**Work order:** Please retype the records below exactly, from the first line through the line containing "Kindly put point(s) on the right black", and leave out any pictures.

**Given data:**
################
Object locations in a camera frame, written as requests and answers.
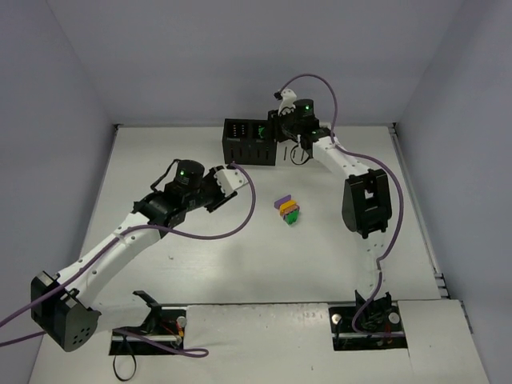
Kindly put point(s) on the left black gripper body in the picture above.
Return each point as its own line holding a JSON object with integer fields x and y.
{"x": 218, "y": 196}

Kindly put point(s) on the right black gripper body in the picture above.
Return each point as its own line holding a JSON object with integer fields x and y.
{"x": 274, "y": 130}

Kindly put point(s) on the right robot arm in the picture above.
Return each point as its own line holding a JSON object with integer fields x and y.
{"x": 366, "y": 202}

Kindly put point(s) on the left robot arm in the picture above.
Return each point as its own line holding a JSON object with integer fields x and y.
{"x": 64, "y": 303}

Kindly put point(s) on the white slotted double container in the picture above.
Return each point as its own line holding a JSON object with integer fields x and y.
{"x": 286, "y": 154}

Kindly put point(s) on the black slotted double container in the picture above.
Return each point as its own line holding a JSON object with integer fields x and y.
{"x": 249, "y": 142}

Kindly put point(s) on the yellow curved lego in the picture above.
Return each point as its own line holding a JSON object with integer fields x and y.
{"x": 288, "y": 206}

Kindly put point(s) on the pink patterned lego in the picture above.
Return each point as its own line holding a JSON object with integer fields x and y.
{"x": 291, "y": 213}

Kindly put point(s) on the purple curved lego top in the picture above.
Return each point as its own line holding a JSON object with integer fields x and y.
{"x": 281, "y": 201}

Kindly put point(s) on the dark green lego piece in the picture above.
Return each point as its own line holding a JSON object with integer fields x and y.
{"x": 291, "y": 217}

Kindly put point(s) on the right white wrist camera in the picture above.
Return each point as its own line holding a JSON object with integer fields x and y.
{"x": 287, "y": 98}

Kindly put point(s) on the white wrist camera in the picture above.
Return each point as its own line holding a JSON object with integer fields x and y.
{"x": 287, "y": 98}
{"x": 229, "y": 180}

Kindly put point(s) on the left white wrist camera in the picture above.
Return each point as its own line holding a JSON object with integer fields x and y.
{"x": 229, "y": 180}

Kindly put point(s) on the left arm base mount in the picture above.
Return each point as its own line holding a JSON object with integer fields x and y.
{"x": 165, "y": 324}

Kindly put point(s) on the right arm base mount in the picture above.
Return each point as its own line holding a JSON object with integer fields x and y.
{"x": 378, "y": 327}

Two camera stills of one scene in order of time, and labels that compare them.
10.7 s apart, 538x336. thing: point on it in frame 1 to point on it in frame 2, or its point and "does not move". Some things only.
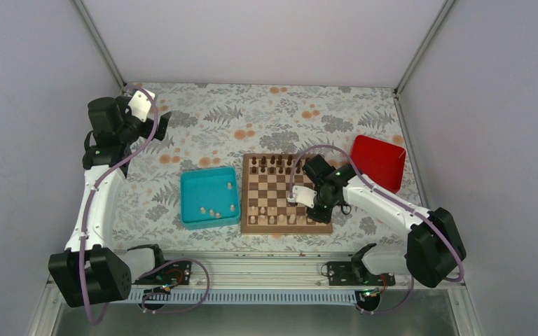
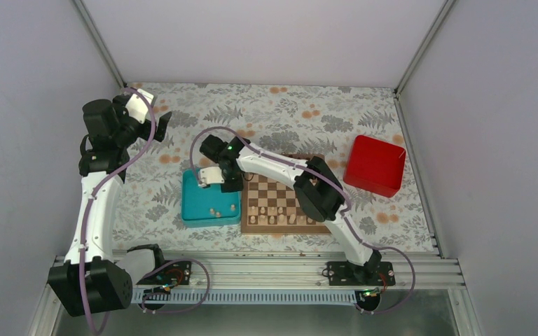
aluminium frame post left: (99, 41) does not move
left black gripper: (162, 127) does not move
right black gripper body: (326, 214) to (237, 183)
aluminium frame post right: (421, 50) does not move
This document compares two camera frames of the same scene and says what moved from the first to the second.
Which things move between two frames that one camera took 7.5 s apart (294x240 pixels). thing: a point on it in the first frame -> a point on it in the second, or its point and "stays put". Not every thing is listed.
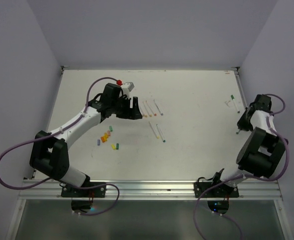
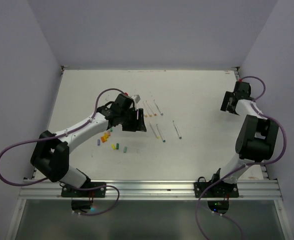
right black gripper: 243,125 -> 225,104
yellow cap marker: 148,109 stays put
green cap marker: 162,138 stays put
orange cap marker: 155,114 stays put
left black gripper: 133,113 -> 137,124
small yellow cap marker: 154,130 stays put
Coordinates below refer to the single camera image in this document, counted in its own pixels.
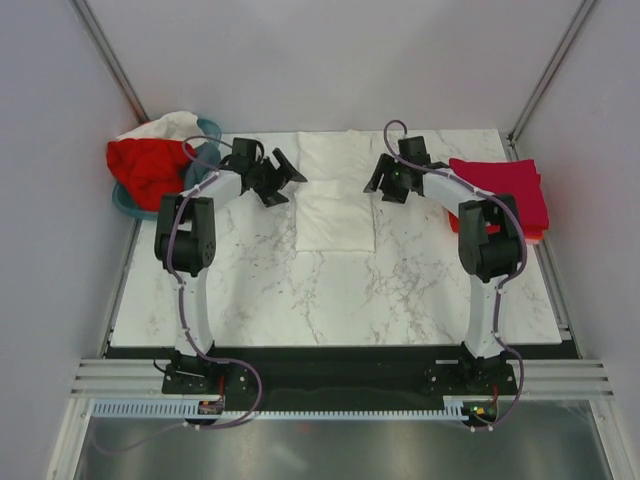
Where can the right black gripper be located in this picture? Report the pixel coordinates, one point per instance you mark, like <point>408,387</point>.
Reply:
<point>384,166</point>

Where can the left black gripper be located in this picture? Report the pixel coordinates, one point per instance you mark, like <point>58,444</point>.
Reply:
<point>270,197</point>

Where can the white robot print t shirt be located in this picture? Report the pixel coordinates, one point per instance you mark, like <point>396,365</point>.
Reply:
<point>333,214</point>

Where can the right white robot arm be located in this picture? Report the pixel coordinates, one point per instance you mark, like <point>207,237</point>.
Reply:
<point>491,242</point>

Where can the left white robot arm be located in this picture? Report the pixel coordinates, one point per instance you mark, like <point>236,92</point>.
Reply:
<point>185,236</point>

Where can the grey blue t shirt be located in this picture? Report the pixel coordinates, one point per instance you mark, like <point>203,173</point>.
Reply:
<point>208,157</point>

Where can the plain white t shirt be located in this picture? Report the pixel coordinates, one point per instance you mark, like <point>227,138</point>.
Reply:
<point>175,126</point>

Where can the folded magenta t shirt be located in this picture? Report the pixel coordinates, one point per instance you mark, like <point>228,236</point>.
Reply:
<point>521,179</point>

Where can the teal laundry basket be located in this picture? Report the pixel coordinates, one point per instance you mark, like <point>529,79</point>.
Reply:
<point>124,201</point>

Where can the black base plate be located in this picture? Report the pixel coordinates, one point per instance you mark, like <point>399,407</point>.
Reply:
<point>339,377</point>

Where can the right aluminium corner post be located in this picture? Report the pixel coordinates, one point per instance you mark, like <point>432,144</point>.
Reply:
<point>572,32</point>

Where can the aluminium corner post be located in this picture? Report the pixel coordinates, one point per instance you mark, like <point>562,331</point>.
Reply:
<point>109,57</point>
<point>572,32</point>

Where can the aluminium cross rail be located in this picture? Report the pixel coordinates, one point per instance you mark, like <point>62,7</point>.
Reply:
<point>543,379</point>

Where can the left aluminium corner post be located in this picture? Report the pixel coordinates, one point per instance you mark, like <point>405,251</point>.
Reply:
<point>109,57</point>

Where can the white slotted cable duct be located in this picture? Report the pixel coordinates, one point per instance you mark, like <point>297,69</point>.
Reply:
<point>451,409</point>

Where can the left aluminium side rail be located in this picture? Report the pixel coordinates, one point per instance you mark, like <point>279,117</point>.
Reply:
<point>110,260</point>

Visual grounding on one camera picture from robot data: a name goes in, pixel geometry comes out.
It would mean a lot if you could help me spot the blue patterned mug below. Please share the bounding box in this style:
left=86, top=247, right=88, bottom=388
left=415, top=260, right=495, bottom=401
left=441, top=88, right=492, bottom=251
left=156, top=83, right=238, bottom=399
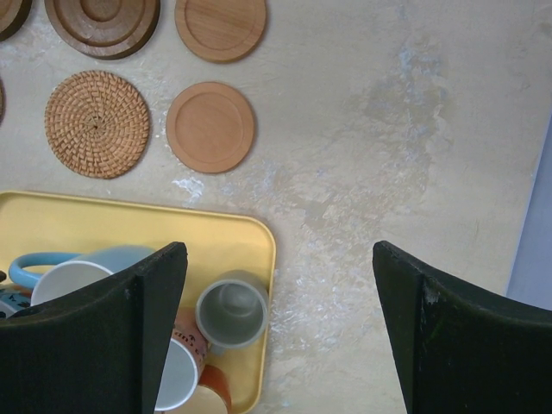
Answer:
left=0, top=271, right=32, bottom=319

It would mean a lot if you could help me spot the light wooden round coaster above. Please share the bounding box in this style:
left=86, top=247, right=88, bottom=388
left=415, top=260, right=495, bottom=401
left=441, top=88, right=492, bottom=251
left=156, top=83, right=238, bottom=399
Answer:
left=166, top=82, right=256, bottom=174

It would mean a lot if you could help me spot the large light blue mug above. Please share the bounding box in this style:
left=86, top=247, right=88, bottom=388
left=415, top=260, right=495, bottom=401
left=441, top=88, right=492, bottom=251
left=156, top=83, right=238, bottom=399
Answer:
left=8, top=245, right=154, bottom=306

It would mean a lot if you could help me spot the small woven rattan coaster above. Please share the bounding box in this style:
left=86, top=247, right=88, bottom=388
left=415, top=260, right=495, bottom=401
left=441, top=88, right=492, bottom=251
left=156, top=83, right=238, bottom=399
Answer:
left=0, top=80, right=6, bottom=123

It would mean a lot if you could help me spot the small orange cup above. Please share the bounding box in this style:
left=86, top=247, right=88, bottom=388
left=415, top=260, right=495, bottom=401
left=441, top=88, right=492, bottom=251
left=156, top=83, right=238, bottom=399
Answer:
left=179, top=365, right=232, bottom=414

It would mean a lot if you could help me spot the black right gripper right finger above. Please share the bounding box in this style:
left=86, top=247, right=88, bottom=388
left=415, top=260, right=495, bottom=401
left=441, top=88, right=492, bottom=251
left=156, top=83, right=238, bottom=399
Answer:
left=373, top=241, right=551, bottom=413

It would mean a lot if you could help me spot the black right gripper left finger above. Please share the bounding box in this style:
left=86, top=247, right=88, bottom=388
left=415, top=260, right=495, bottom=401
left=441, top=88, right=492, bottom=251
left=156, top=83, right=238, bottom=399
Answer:
left=1, top=242, right=188, bottom=413

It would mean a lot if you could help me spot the large woven rattan coaster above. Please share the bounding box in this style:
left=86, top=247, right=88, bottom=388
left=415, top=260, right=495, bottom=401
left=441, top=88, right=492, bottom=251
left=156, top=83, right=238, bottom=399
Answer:
left=44, top=70, right=150, bottom=179

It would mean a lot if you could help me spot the dark brown wooden coaster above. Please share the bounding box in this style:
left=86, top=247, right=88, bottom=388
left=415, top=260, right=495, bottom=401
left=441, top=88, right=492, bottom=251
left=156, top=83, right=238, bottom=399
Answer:
left=44, top=0, right=160, bottom=60
left=0, top=0, right=33, bottom=41

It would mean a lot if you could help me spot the yellow plastic tray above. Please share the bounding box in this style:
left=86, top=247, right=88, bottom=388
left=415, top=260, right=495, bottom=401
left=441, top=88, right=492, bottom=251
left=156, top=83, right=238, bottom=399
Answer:
left=0, top=190, right=278, bottom=414

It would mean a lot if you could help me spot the small grey cup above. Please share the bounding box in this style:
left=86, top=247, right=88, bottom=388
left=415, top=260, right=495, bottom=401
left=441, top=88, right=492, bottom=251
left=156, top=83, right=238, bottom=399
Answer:
left=195, top=270, right=269, bottom=355

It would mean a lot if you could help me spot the orange white mug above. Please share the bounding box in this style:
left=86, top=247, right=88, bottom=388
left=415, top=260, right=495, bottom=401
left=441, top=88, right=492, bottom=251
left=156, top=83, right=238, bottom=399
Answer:
left=155, top=307, right=210, bottom=411

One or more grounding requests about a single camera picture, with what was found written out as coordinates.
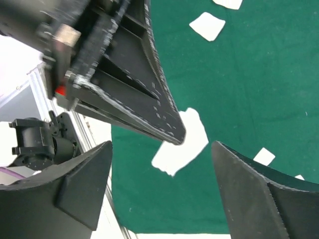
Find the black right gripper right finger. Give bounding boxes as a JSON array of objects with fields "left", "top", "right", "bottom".
[{"left": 211, "top": 141, "right": 319, "bottom": 239}]

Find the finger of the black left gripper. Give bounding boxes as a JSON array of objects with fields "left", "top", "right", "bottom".
[{"left": 67, "top": 0, "right": 185, "bottom": 145}]

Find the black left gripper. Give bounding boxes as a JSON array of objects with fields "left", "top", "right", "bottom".
[{"left": 0, "top": 0, "right": 130, "bottom": 110}]

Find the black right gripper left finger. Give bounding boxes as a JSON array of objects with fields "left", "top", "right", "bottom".
[{"left": 0, "top": 141, "right": 113, "bottom": 239}]

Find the white gauze pad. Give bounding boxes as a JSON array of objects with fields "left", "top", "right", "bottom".
[
  {"left": 189, "top": 12, "right": 226, "bottom": 42},
  {"left": 152, "top": 108, "right": 209, "bottom": 177},
  {"left": 213, "top": 0, "right": 243, "bottom": 10}
]

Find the dark green surgical cloth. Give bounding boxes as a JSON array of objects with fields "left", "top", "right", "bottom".
[{"left": 112, "top": 0, "right": 319, "bottom": 234}]

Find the white packet left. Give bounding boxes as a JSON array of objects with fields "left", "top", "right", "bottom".
[{"left": 253, "top": 147, "right": 275, "bottom": 166}]

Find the white packet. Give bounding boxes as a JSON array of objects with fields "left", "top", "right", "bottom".
[
  {"left": 295, "top": 175, "right": 305, "bottom": 181},
  {"left": 253, "top": 147, "right": 275, "bottom": 166}
]

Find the white packet right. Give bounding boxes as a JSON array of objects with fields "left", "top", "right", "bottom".
[{"left": 295, "top": 175, "right": 305, "bottom": 181}]

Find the aluminium rail frame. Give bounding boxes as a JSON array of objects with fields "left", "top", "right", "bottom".
[{"left": 0, "top": 67, "right": 135, "bottom": 239}]

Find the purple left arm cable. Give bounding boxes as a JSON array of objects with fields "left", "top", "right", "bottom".
[{"left": 0, "top": 166, "right": 27, "bottom": 179}]

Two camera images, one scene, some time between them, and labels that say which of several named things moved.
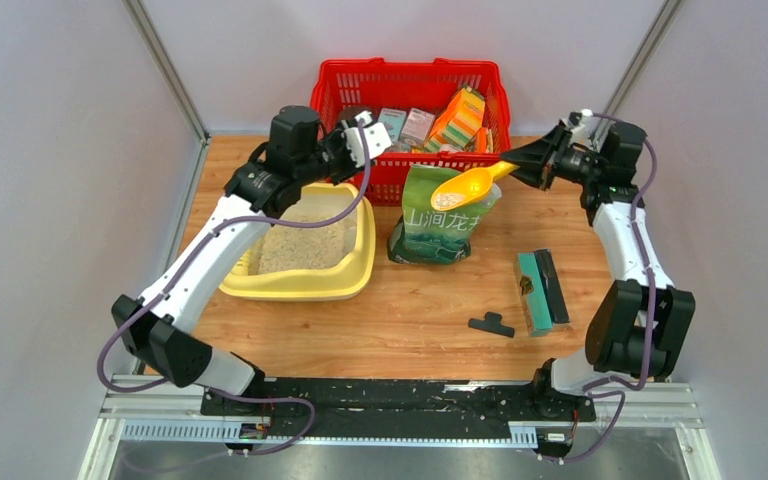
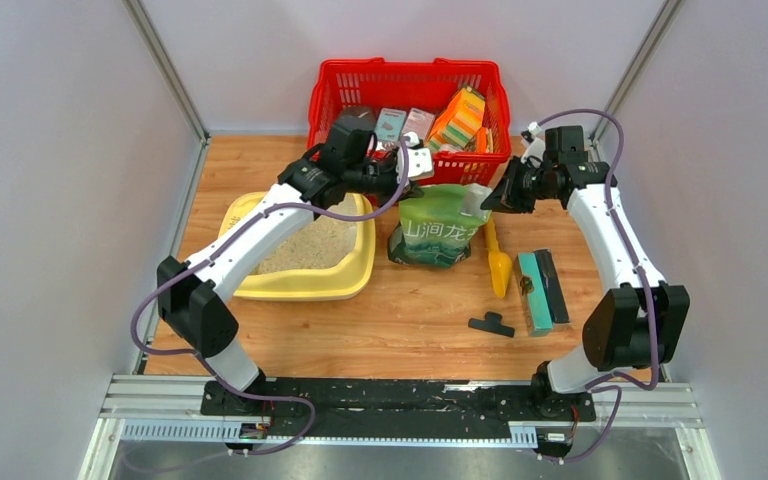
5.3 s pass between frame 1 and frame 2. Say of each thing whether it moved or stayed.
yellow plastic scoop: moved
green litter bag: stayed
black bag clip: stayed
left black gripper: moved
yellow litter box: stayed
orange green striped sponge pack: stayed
################
**Response area:**
Object locations in a camera frame, written as requests and answers.
Kindly put point(s) on the left black gripper body in the picture above.
Return each point as its own line holding a JSON object with integer fields x and y.
{"x": 218, "y": 196}

Kindly put point(s) on the right black gripper body in the picture above.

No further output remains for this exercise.